Charitable Giving and Estate Planning
Charitable giving often comes up in the context of estate planning, when someone wishes to donate part or all of their estate to a charitable organization. Regardless of whether it's a small or significant donation, there is a range of ways to incorporate charitable giving in your estate planning.
Charity Giving in Texas as Part of a Comprehensive Estate Plan
One of the simplest ways to provide a charitable donation as part of your estate planning is to include a cash donation to a specific charity in your will.
However, there are several other ways to do it. Choosing the right one for your circumstances can minimize the tax liability of your gift, maximizing its impact.
Charitable Lead Trust
A charitable lead trust is an irrevocable trust that exists for a set period. It can be created during the life of a donor or upon their death.
A donor transfers their assets to the trust. The charity is named as a beneficiary and receives payments during the life of the trust. At the end of the trust, its balance is transferred to other beneficiaries, such as family members.
The potential benefits of this structure include exemptions and reductions on income, estate, and gift taxes.

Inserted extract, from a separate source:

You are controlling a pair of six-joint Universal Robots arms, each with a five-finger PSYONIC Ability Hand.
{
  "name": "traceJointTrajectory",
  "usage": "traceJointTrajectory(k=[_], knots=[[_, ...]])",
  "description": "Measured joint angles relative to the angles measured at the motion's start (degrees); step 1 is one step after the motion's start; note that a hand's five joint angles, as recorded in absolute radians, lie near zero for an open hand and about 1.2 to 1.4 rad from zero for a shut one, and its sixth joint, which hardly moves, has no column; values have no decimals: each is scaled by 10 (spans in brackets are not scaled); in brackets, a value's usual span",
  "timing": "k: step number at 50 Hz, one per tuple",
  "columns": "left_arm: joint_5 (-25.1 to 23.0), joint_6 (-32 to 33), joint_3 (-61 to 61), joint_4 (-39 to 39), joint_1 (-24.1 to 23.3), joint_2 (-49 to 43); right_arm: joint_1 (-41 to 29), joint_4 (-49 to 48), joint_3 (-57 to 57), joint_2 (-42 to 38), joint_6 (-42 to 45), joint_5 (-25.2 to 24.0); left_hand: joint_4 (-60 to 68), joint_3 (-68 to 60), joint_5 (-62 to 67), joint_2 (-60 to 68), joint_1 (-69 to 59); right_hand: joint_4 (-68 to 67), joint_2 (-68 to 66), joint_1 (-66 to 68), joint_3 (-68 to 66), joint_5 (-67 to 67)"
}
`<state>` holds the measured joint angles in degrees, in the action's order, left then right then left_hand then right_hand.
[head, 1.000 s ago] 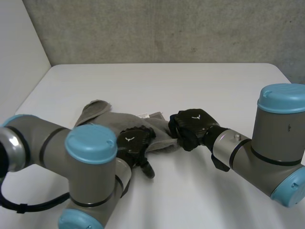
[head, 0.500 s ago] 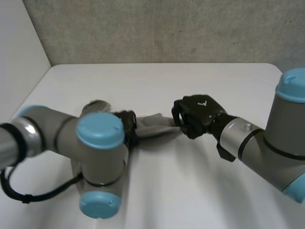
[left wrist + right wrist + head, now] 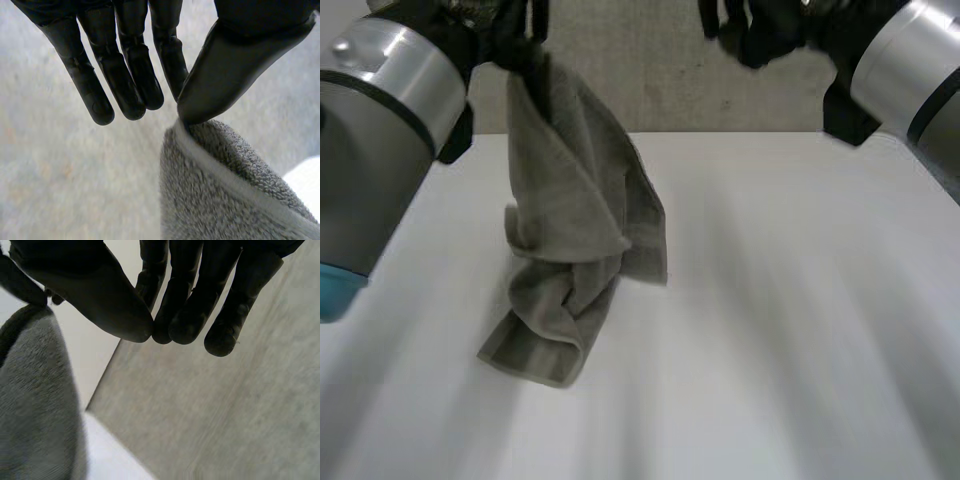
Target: Fold the towel.
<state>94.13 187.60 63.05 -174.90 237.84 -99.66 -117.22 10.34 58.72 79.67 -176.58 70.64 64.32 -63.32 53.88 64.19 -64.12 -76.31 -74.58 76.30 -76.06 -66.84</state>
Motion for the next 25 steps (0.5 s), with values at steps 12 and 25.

Charitable Remainder Trust
A charitable remainder trust is the inverse of a charitable lead trust. Family members (and the donor, during their lifetime) can be named as beneficiaries, receiving payments for the term of the trust. When the trust ends, the remaining assets are transferred to a charitable organization as the designated beneficiary.

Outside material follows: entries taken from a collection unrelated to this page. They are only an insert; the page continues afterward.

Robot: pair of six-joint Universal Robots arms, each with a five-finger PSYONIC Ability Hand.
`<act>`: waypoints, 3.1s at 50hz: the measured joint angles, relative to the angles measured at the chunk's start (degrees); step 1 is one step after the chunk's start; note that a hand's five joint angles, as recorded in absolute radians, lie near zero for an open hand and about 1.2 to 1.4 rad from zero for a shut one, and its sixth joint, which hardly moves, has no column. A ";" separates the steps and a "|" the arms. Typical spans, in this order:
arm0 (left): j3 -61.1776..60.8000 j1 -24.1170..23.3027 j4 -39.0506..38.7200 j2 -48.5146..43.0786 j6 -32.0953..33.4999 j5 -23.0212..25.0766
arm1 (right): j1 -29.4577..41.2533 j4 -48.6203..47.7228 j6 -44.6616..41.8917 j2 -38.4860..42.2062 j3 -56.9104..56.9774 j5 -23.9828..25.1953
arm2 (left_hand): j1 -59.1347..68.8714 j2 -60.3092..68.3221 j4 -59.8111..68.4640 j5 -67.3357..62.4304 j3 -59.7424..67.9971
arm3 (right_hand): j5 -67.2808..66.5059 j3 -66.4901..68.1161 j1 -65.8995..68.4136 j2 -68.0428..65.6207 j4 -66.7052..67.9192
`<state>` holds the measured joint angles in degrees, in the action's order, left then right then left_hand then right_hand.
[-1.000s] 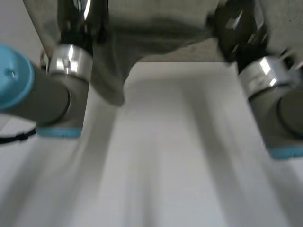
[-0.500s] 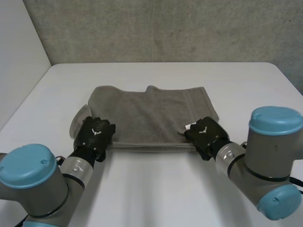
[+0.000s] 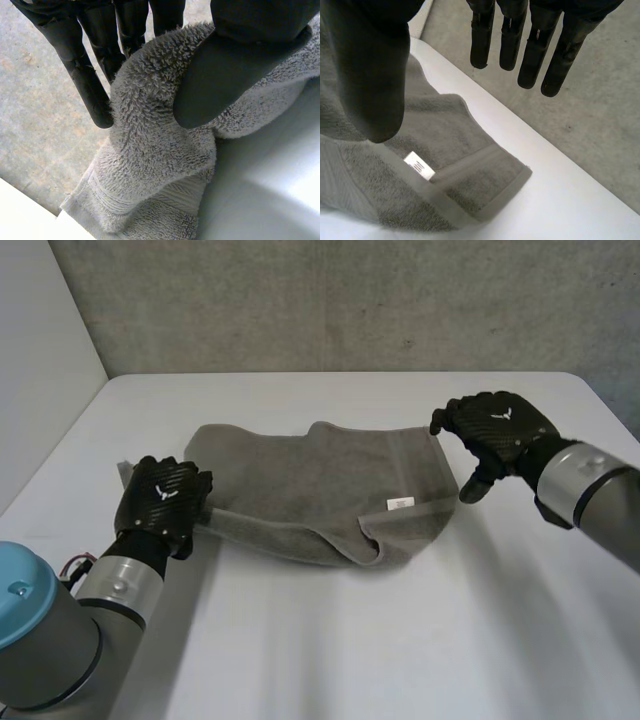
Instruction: Fold the laundry
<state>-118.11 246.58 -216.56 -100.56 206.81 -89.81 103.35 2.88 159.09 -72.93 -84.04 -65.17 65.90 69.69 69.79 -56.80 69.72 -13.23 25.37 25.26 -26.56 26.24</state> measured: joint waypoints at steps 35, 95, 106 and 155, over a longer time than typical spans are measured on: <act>-0.47 0.32 -0.18 -0.33 0.00 -0.01 | 15.29 32.19 -33.55 40.84 47.15 0.46 | 0.00 0.00 0.00 0.00 0.00 | 3.52 -3.30 -3.66 3.63 -4.93; -0.55 0.39 -0.18 -0.78 0.01 -0.01 | 13.63 11.99 -27.00 31.90 26.26 -2.88 | 0.00 0.00 0.01 0.00 0.00 | -2.68 2.15 2.07 -1.65 1.65; -0.55 0.40 -0.18 -0.79 0.02 -0.01 | 13.65 11.94 -25.94 32.80 26.47 -2.94 | 0.00 0.00 0.01 0.00 0.00 | -2.48 2.01 1.77 -1.60 1.64; -0.64 0.39 -0.18 -0.85 0.09 -0.01 | 13.73 12.01 -24.91 35.39 29.37 -3.19 | 0.00 0.00 0.02 0.00 0.00 | -5.35 2.95 3.37 -1.27 1.90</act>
<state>-118.74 246.97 -216.74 -101.41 206.89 -89.83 117.07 14.89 134.18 -37.54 -54.66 -68.36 65.90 69.70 69.81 -56.80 69.72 -18.58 28.32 28.64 -27.83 28.14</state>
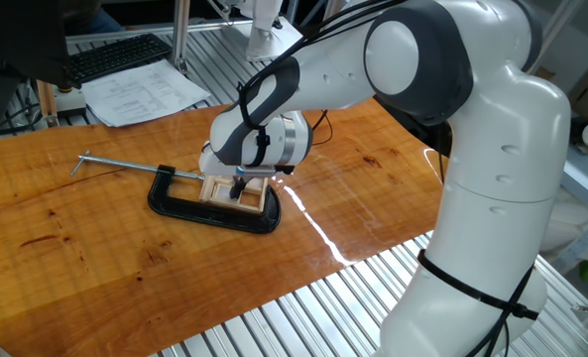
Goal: Close a sliding window
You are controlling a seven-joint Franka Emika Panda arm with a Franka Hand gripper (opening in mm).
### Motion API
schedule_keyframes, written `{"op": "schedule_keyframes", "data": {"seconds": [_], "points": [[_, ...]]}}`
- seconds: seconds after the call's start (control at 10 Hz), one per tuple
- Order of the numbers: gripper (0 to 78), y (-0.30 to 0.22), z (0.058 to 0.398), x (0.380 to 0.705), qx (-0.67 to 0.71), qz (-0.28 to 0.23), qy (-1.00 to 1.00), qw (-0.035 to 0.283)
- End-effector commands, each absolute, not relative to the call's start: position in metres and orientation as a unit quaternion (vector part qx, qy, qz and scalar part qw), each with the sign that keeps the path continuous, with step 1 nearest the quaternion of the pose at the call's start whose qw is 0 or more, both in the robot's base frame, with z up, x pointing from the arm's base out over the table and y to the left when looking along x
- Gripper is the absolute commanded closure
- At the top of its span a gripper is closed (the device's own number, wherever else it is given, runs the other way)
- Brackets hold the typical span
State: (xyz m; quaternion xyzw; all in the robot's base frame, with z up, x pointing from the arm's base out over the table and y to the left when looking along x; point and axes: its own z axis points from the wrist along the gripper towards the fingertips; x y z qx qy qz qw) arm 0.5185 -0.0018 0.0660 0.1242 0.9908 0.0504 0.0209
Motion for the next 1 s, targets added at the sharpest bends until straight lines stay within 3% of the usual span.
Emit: {"op": "schedule_keyframes", "data": {"seconds": [0.1, 1.0], "points": [[77.6, -0.0053, 0.0594, 0.5113, 0.127, 0.049, 0.991, 0.015], [77.6, -0.0122, 0.0570, 0.5073, 0.123, 0.043, 0.991, 0.016]]}}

This trust enables a donor to earn income from their assets before leaving them to charity.
You can name a charity as a designated beneficiary of your individual retirement account (IRA, 401(k)s, or 403(b)s). In certain situations, this may be classed as a charitable tax deduction to help offset income and/or estate taxes.
Use Life Insurance
Like IRAs, many life insurance policies allow you to name one or several charities as the beneficiary of your life insurance so they receive funds under the policy.
Charitable Gift Rider
Some life insurance policies allow policyholders to add a charitable gift rider that pays a percentage of the policy's value to a qualified charity. Insurers generally have rules around charitable gift riders, including capping the distributed amount.

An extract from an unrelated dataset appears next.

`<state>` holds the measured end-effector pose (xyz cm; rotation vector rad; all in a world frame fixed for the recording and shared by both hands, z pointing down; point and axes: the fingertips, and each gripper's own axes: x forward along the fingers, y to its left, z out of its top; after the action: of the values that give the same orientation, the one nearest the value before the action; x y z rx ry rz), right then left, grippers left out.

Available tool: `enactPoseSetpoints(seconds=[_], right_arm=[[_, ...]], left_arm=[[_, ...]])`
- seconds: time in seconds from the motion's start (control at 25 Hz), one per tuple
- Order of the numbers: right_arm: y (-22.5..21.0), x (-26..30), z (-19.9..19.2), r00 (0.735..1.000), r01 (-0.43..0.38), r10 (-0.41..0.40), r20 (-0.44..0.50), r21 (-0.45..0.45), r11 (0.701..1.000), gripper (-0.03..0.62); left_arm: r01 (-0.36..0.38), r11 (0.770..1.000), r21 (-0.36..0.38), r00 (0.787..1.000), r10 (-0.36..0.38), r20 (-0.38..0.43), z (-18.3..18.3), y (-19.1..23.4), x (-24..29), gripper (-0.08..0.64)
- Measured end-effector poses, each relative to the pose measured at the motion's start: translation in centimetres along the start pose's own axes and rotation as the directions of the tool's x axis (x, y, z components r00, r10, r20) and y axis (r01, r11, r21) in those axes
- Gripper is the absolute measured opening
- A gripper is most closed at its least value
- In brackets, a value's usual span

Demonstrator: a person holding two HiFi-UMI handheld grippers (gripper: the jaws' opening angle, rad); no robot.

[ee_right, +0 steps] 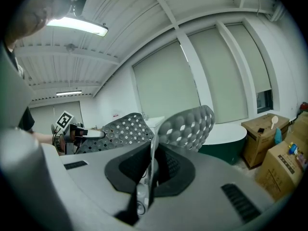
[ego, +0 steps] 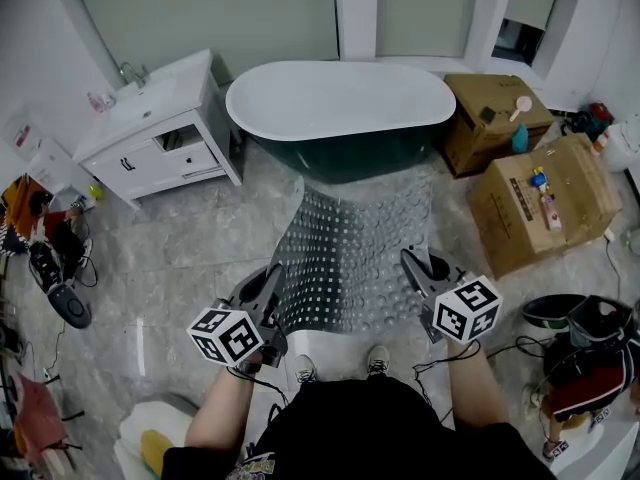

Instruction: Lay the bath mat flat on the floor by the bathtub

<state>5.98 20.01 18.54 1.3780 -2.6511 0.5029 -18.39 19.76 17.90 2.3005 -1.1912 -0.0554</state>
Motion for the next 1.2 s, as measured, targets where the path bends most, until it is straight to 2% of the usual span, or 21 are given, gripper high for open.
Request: enactPoseSetpoints(seconds=[0.84,1.2], right_arm=[[-8.8,-4.4,-1.8,0.994,-0.093,0.093,-0.054,0.008,0.996,0.031],[-10.3,-3.3,-1.5,0.994,-0.091,0.093,-0.061,0.023,0.996,0.031]], left_arm=[[-0.089,0.995,-0.041,0.995,0.091,0.028,-4.8,-6.8,5.0,0.029],[-0.088,0.995,-0.042,0.996,0.089,0.026,-4.2,-6.3,6.8,0.031]])
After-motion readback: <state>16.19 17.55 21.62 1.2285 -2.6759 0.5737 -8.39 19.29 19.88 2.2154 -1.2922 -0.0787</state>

Gift Through Community or Private Family Foundation
A community foundation receives, manages, and distributes charitable gifts from a range of donors in a specific local area. A private family foundation is funded by family assets, and the donors have control over how much is given to a charity and how the gifts can be used.
Gift Appreciated Stock
Giving your appreciated stock (i.e., a stock that has increased in value) to a charity rather than selling it may reduce your capital gains tax liability.
When Should You Consider Giving Charity for Estate Planning Purposes in Texas?
If you're passionate about supporting an important cause, a range of ways exists to incorporate charitable giving into your estate planning.
Regardless of the size of your gift, if you are considering donating some of your estate to a charity, it's best to speak to an estate planning lawyer as soon as possible. They can review your situation and advise you on how to structure your gift to maximize its impact, as well as assist you to make the necessary arrangements.
Contact an Estate Planning Lawyer in Texas Today
If you are interested in philanthropic or charitable giving, you can take advantage of tax breaks if you manage it through your estate plan. Our charitable planning attorney in Texas will help you decide which type of charitable trust or foundation is best for you. Contact us today by filling out the online form or calling us at 214-494-8033 to schedule a complimentary initial consultation.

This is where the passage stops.